O manifestante, um jovem de 26 anos, foi preso durante atos realizados na região de Karaj e condenado sob acusações relacionadas à segurança nacional. De acordo com relatos de familiares, o réu não teve acesso adequado à defesa nem a um julgamento com garantias plenas, o que gerou forte reação de entidades que acompanham a situação dos direitos humanos no país.
Os protestos no Irã tiveram início após o agravamento da crise econômica, marcada por inflação elevada, desemprego e aumento do custo de vida, além de críticas às restrições políticas e sociais impostas pelo governo. As manifestações se espalharam por diversas cidades e têm sido enfrentadas com repressão por parte das forças de segurança.
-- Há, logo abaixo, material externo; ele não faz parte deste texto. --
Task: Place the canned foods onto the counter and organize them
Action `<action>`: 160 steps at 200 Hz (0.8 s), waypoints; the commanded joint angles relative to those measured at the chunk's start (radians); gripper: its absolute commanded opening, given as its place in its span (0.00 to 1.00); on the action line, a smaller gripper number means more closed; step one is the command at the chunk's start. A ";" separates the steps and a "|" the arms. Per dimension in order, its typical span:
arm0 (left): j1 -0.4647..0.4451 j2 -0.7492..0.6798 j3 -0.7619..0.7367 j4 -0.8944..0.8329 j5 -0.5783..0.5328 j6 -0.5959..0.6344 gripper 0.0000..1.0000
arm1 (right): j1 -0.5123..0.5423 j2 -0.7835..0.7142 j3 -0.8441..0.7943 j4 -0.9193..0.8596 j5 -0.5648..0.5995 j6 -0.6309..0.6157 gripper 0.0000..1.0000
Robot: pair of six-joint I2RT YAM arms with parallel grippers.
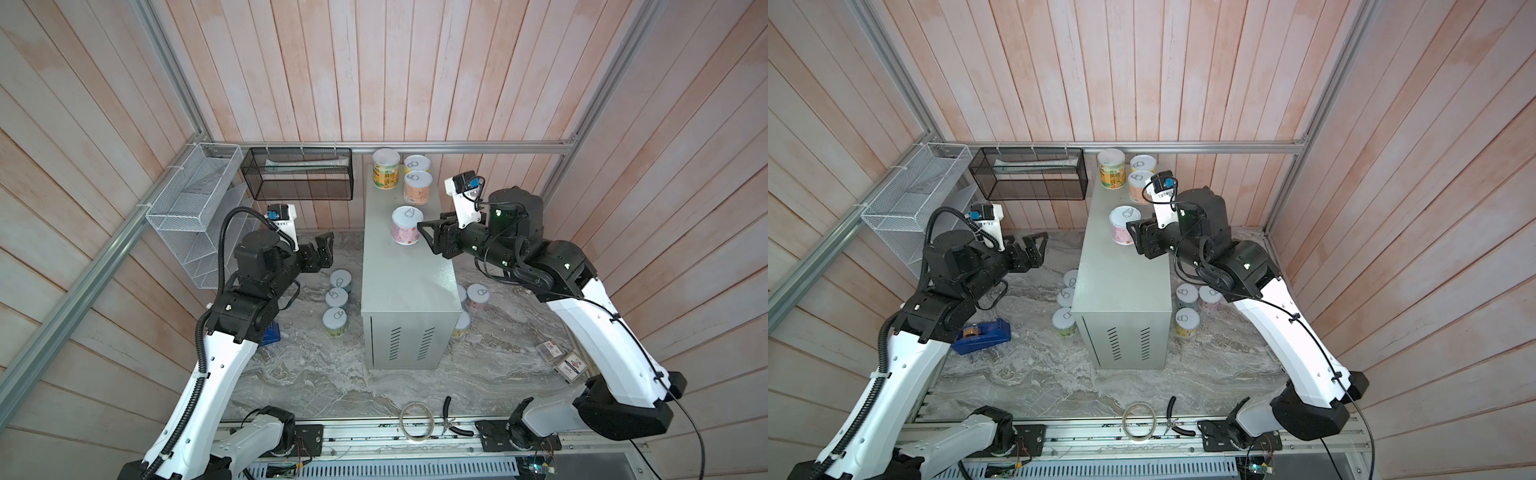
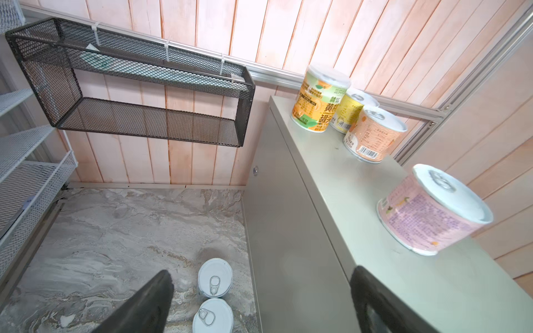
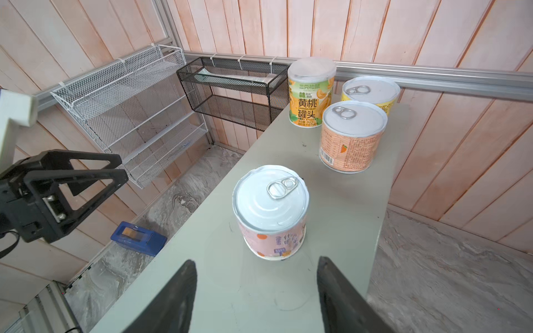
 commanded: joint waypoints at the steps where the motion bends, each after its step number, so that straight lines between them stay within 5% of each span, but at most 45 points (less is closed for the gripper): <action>1: 0.002 0.029 0.002 -0.004 0.046 0.003 0.97 | 0.008 -0.054 -0.126 0.142 0.050 0.049 0.65; 49: 0.002 0.046 -0.038 0.031 0.076 -0.012 0.97 | 0.008 -0.048 -0.241 0.216 0.029 0.061 0.62; 160: 0.002 0.055 -0.145 0.081 0.118 -0.030 0.95 | -0.016 0.136 -0.149 0.278 0.076 0.054 0.57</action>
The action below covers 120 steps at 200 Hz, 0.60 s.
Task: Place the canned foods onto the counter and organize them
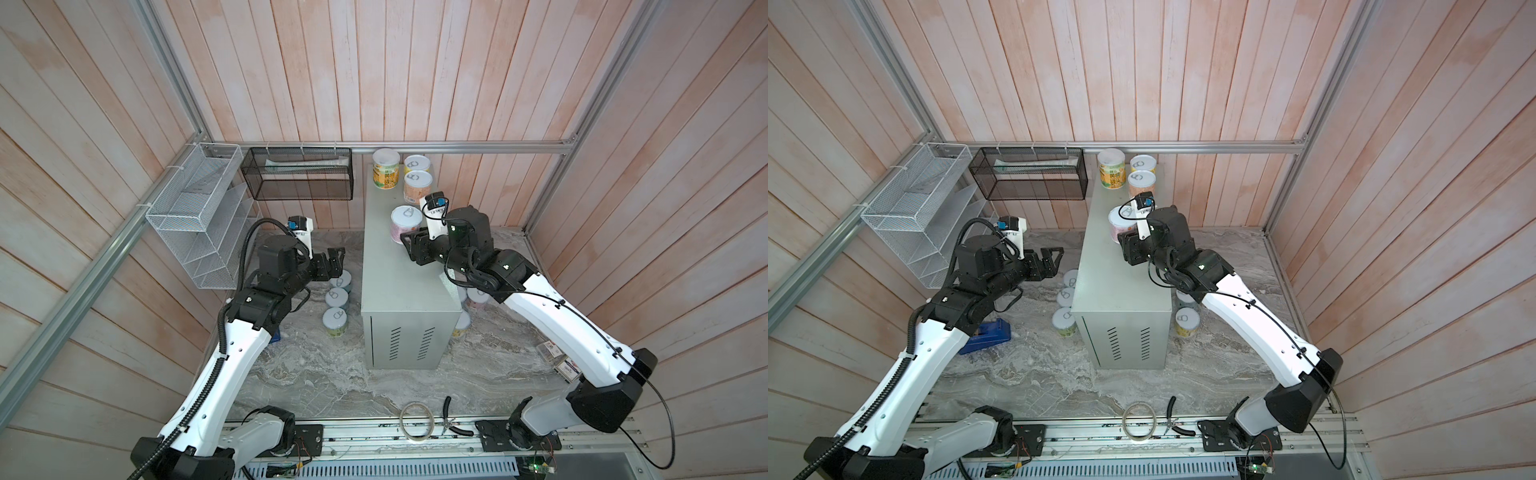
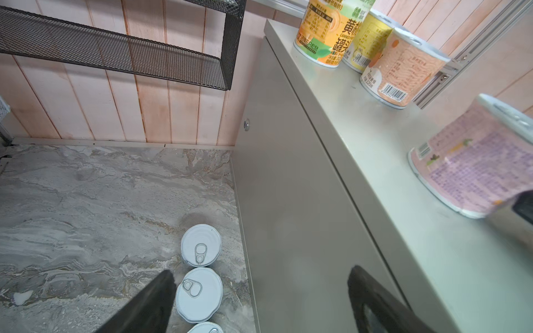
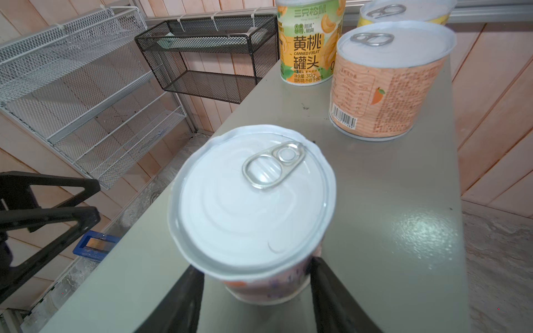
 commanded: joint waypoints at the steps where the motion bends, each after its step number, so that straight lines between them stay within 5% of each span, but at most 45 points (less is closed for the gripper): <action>1: 0.002 0.009 -0.018 0.040 0.032 -0.003 0.95 | -0.009 0.040 0.062 0.029 0.036 0.010 0.57; 120: 0.002 0.062 -0.042 0.074 0.039 0.030 0.98 | -0.046 0.265 0.250 0.083 0.036 0.025 0.57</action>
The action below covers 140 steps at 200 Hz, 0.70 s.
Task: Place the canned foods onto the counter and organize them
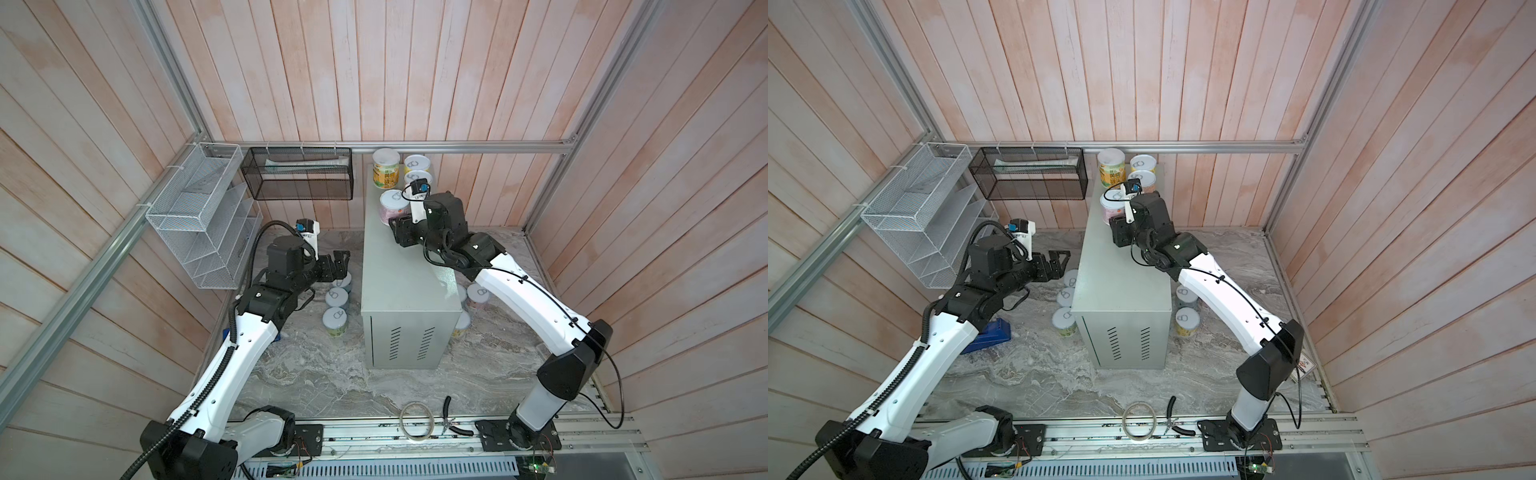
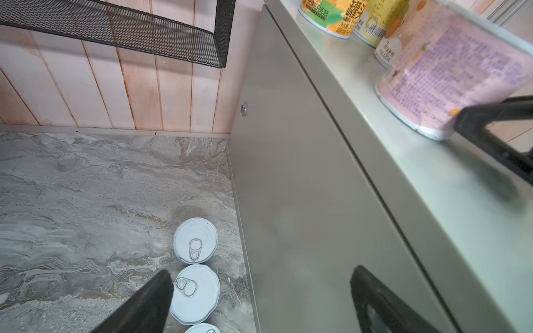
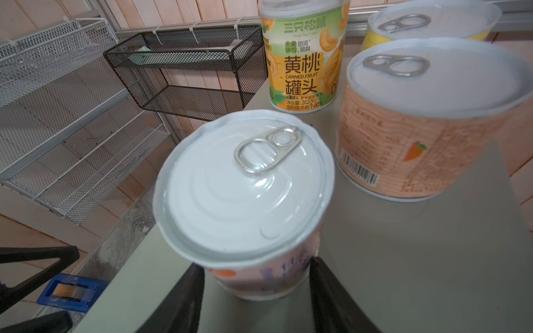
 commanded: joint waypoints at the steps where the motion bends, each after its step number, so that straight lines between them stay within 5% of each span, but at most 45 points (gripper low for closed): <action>1: 0.002 0.011 -0.004 0.032 0.014 0.022 0.98 | -0.016 0.044 0.056 0.031 0.013 0.013 0.57; 140: 0.007 0.047 -0.012 0.052 -0.003 0.046 0.98 | -0.061 0.199 0.168 0.063 -0.043 0.060 0.57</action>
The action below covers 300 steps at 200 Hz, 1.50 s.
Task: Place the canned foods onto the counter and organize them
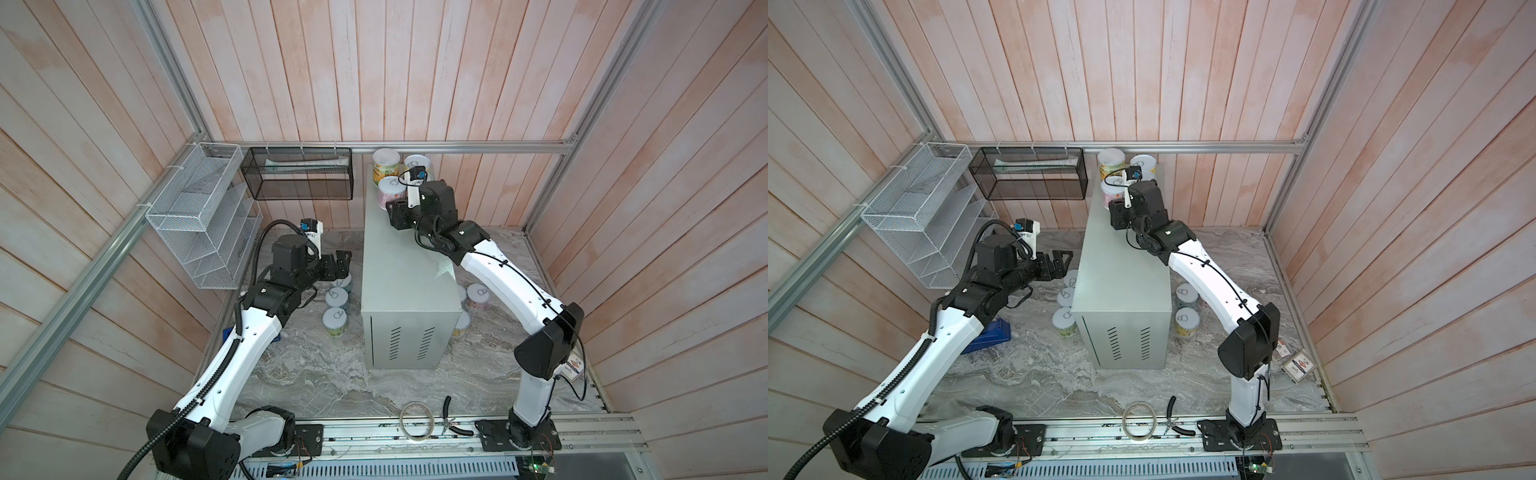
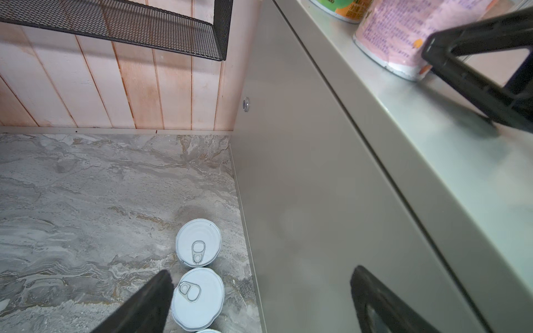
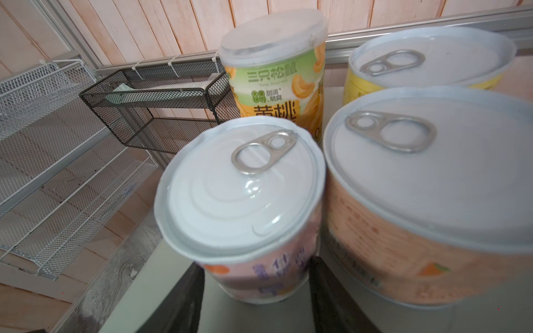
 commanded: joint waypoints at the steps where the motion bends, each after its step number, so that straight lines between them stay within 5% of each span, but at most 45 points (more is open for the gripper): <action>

Desde o início dos atos, há denúncias de prisões em massa, uso excessivo da força e mortes de civis durante confrontos. O governo iraniano classifica os manifestantes como ameaças à ordem pública e utiliza leis rigorosas para justificar punições severas, incluindo sentenças de morte.
A marcação da execução provocou reações internacionais e aumentou o temor de que outras condenações semelhantes possam ocorrer nos próximos dias. Organizações internacionais e líderes estrangeiros acompanham o caso com atenção, alertando para o risco de agravamento da crise humanitária e de direitos civis no país.
Enquanto isso, familiares e ativistas pedem a suspensão da sentença e reforçam apelos para que a comunidade internacional pressione o governo iraniano a interromper execuções ligadas aos protestos. O caso se torna um marco simbólico da escalada de repressão contra manifestações populares no Irã.